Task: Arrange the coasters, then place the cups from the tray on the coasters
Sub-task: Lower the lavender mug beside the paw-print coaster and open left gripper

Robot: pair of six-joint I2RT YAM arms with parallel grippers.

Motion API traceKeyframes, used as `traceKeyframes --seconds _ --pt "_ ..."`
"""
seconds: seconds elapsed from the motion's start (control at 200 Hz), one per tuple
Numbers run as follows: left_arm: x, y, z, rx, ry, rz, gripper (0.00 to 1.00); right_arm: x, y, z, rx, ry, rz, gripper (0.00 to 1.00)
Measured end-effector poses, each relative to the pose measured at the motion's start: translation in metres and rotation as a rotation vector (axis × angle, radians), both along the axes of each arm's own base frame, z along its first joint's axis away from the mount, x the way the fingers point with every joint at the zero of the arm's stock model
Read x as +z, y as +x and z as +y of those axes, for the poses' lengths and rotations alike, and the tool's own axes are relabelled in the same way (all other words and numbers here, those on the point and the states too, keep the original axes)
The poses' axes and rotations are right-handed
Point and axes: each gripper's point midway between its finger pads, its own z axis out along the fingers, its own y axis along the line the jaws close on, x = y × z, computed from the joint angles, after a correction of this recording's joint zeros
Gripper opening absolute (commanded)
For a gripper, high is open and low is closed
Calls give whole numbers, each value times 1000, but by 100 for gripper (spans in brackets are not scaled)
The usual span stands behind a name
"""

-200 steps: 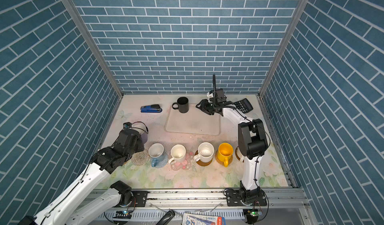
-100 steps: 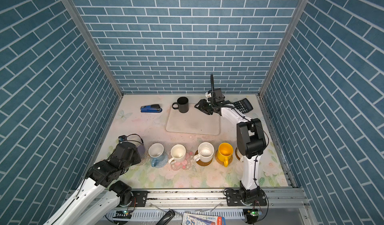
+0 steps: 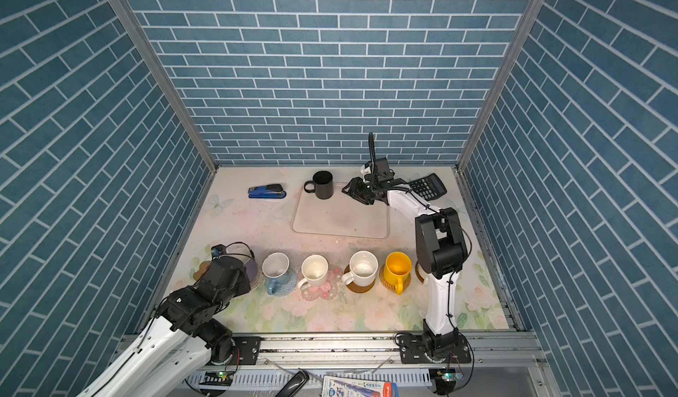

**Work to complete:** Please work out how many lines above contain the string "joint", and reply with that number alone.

**Result for this task:** 3